無論為著我自己,還是為著姐姐你,我自會卯足了勁兒往上爬!私下裏那些事兒,從來都是交托給你和三妹妹打理的,這樁樁件件,從未變過。
咱們再弄一個私人的金庫,隻屬於咱們倆人,你賺來的錢,都放在這裏頭,我再定期給你多撥一些款子。
你若覺得哪裏比不上榮國府的地方,你隻管與我說,我絕不讓你再這事業之上受了委屈。
王熙鳳那嫵媚的丹鳳眼橫了他一眼,啐道:
“哼!算你這沒良心的種子還知些趣兒!那......你今兒先把先前欠的賬,連本帶利給姐姐我還清了!”

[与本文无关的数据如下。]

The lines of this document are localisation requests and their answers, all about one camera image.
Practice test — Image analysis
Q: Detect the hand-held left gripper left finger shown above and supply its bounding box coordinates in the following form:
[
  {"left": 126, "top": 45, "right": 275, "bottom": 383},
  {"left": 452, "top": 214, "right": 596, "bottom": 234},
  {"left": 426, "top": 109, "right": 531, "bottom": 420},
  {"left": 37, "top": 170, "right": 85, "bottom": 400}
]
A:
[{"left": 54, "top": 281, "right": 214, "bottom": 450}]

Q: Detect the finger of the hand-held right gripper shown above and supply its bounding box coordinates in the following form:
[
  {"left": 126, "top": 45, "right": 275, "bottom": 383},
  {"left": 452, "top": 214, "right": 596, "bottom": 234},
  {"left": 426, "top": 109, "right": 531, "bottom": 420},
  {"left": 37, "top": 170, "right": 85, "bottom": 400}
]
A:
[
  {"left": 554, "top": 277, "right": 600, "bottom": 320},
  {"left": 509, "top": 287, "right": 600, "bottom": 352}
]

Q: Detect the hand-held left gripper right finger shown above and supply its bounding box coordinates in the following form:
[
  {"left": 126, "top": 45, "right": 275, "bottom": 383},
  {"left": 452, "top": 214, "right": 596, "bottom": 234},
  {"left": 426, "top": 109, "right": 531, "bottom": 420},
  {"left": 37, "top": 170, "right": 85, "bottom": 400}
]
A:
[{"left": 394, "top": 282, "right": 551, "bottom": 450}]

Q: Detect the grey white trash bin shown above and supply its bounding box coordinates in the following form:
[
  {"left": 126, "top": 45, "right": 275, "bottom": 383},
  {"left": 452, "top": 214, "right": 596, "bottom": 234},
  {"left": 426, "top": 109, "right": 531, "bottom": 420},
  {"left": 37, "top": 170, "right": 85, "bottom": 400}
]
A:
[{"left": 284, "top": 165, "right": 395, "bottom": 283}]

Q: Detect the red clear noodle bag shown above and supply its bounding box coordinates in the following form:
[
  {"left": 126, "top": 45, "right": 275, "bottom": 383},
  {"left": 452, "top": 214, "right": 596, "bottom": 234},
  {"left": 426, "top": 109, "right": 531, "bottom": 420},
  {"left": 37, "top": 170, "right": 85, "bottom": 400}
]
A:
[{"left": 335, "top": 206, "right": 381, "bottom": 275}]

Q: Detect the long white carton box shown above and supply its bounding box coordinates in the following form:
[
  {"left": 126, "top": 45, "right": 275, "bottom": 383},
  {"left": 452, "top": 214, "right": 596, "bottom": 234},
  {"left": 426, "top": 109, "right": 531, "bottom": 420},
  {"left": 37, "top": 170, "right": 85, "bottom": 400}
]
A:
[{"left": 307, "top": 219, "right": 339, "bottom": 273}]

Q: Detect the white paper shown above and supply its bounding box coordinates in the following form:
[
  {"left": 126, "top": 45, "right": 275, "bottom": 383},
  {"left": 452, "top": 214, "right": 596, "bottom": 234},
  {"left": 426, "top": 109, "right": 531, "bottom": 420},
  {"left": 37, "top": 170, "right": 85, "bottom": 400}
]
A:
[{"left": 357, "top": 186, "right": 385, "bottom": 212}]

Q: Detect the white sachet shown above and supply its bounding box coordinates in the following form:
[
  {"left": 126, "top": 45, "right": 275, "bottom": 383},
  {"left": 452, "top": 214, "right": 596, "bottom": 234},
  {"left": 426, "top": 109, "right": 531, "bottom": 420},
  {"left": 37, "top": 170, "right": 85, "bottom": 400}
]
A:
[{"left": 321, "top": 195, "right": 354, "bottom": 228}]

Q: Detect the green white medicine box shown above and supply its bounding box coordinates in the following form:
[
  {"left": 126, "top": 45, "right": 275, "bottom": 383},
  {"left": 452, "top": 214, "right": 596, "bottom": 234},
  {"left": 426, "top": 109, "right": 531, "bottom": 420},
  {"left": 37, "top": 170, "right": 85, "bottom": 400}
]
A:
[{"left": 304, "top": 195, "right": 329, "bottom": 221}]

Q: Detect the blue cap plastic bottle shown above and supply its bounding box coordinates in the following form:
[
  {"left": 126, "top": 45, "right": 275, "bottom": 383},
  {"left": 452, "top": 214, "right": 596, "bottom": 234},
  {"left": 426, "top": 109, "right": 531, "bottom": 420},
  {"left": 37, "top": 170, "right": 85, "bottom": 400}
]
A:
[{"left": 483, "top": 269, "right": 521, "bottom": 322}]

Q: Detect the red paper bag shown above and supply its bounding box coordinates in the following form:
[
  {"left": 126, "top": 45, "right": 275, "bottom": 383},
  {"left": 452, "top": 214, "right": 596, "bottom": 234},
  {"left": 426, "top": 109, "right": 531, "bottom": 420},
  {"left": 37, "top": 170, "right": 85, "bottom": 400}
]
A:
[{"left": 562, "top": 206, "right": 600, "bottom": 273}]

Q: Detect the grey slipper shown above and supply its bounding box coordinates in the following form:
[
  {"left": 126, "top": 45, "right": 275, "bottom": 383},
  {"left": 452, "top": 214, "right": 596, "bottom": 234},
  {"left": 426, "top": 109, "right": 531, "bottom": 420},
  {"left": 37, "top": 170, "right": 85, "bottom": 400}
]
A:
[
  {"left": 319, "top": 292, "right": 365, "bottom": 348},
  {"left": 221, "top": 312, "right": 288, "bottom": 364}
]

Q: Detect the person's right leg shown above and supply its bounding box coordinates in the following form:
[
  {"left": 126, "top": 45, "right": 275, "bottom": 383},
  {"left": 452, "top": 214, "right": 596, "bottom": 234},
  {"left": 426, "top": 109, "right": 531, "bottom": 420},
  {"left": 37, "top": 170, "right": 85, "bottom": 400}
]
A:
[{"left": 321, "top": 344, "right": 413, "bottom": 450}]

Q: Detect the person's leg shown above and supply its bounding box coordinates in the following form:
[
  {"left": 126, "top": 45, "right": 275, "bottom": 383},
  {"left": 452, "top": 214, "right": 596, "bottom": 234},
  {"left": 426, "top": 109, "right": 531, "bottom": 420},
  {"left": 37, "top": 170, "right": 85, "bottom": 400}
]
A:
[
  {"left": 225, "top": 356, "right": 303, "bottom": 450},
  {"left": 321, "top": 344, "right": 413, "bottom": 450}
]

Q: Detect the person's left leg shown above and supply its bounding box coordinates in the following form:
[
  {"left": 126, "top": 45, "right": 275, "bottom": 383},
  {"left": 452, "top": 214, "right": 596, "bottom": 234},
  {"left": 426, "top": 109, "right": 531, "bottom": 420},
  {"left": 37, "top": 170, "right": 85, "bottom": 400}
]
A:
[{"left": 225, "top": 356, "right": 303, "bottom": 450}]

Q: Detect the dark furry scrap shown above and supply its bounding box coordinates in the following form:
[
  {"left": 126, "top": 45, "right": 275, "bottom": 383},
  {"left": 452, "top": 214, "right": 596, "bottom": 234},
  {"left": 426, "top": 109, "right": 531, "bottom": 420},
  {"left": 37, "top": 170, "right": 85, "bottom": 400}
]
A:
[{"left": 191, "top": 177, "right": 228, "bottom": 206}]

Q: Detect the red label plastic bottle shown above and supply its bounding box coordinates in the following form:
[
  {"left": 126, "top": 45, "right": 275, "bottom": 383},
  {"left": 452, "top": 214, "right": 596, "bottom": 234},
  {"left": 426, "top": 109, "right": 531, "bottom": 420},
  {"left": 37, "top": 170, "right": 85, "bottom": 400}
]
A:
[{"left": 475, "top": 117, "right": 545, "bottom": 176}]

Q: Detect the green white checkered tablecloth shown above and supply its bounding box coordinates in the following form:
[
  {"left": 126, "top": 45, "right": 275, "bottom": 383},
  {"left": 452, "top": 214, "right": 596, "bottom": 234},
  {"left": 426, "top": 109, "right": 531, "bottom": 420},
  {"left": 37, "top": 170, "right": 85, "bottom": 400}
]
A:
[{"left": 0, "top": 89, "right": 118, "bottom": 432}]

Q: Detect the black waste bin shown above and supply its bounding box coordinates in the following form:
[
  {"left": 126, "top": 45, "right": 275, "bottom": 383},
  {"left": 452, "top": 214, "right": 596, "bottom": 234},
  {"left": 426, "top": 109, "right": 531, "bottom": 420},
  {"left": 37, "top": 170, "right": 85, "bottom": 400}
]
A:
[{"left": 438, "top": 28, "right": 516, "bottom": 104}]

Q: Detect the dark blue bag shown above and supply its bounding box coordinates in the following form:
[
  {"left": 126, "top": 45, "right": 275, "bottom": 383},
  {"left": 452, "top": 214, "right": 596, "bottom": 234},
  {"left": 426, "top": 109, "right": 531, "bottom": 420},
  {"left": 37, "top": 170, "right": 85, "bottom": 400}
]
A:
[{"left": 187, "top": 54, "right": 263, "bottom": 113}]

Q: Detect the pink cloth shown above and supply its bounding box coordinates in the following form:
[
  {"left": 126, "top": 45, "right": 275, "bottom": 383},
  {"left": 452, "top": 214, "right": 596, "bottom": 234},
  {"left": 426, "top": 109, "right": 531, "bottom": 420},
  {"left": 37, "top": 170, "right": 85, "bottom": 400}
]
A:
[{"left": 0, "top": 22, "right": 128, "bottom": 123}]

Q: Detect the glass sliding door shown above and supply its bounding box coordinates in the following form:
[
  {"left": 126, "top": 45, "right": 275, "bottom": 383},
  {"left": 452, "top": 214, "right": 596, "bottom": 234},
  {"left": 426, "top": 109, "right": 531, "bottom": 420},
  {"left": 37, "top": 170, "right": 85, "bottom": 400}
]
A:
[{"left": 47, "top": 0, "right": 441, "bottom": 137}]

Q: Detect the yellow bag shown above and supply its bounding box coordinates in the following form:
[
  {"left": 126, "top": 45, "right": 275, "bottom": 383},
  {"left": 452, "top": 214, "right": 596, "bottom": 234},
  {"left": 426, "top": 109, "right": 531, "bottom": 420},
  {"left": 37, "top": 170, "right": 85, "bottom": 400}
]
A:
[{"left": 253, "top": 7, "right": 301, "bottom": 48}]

林寅歇息了這會子,也正有此意。畢竟鳳姐兒這醋壇子雖潑辣的緊,卻真真有幾番銷魂蝕骨的滋味兒。
林寅笑道:“好姐姐,這會子可足夠了?”
隻見那王熙鳳終究是仰在錦衾之間,雲鬟散亂,鳳眼含春。
從玉頸到香肩,留下點點胭脂痕。
肌理細膩如凝脂,觸手生溫,輕輕一摁,便泛起淡淡紅暈。
鳳姐兒喘著大氣撒嬌道:“寅兄弟,姐姐方纔說話急了些,你不會嫌了我罷?”
“你本就是隻張牙舞爪的胭脂虎,我何曾怪過你呢?你雖是嘴上喊貪戀財,不過是要尋個安慰自己的由頭,實則早把身家性命都押在我身上了!”
王熙鳳這迴隻敢咬了咬林寅的脖子,嗔道:“天殺的冤家!我恨透你了!”
“如何又來氣兒了?”
“你慣會裝菩薩充好人!哄得我醋海翻波卻發作不得,倒顯得我胡攪蠻纏了,橫豎都是我的錯處!”